__Problem__
Filter the listing below, copying every line in which the word "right" appears.

__Recorded data__

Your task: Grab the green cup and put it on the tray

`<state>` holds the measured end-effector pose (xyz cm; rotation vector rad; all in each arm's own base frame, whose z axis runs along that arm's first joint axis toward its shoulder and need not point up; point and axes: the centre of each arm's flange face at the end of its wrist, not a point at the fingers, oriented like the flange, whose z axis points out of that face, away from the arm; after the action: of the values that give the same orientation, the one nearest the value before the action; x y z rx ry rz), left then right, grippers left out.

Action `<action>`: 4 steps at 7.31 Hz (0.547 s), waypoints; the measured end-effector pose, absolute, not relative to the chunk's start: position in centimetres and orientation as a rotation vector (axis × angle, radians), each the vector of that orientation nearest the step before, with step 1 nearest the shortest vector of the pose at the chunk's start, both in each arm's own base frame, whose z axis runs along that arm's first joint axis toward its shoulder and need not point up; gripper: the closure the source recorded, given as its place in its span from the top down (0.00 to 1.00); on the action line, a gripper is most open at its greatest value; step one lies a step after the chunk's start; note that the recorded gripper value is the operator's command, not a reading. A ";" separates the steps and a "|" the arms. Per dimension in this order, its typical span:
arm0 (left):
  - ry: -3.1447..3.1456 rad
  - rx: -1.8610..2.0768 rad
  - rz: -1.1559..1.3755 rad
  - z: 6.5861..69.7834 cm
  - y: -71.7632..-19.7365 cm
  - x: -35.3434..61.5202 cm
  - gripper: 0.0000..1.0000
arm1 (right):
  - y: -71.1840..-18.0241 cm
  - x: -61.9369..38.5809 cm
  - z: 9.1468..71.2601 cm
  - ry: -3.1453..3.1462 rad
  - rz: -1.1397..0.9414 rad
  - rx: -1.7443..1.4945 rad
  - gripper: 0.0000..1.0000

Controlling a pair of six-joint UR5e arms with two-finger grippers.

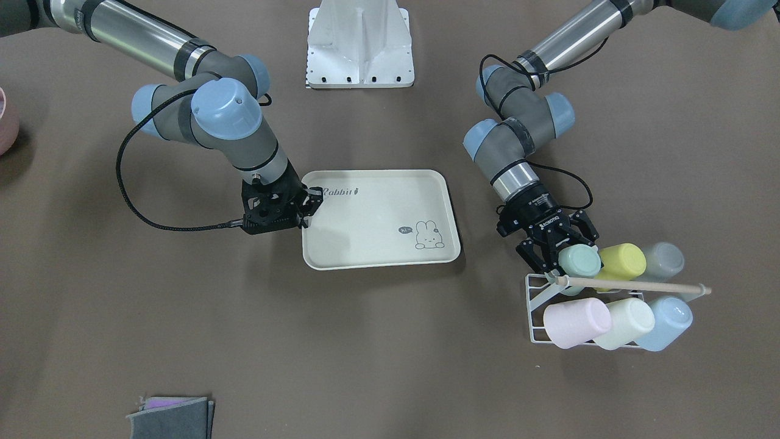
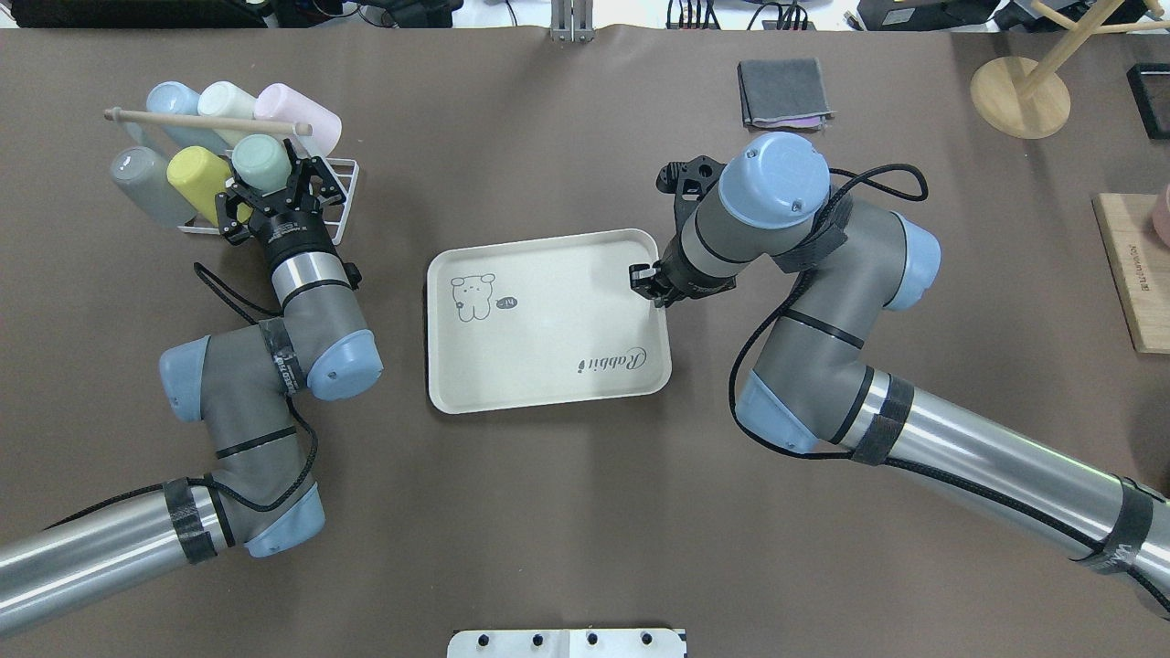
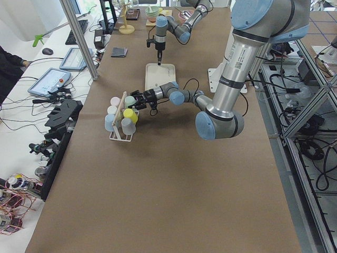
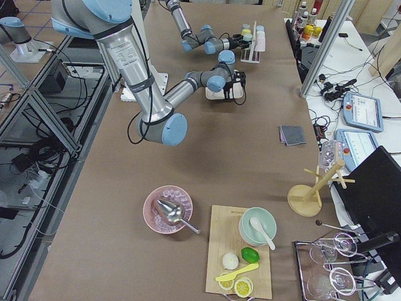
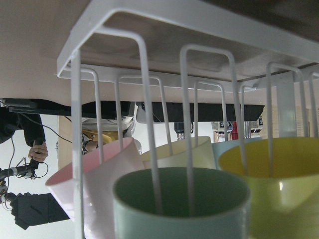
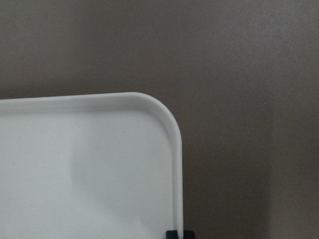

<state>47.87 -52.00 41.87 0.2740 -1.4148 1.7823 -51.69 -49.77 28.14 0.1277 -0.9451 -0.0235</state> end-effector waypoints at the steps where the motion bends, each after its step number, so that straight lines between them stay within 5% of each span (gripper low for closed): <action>1: -1.417 0.275 1.780 41.7 -52.2 47.6 0.16 | -49.8 -51.8 28.5 -0.940 -0.022 0.123 0.00; 4: -1.420 0.280 1.780 41.8 -52.1 47.4 0.16 | -50.1 -52.2 29.7 -0.925 -0.013 0.111 0.00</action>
<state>47.44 -52.07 41.80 0.2798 -1.4201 1.7796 -52.19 -50.06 29.68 0.1108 -0.9246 -0.0131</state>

__Response to this task__
`<state>` holds the measured end-effector pose (xyz cm; rotation vector rad; all in each arm's own base frame, whose z axis runs along that arm's first joint axis toward its shoulder and need not point up; point and axes: the centre of each arm's flange face at the end of its wrist, not a point at the fingers, oriented like the flange, whose z axis points out of that face, away from the arm; after the action: of the values that give the same orientation, the one nearest the value before the action; x y z rx ry rz), left then right, grippers left out.
arm1 (right):

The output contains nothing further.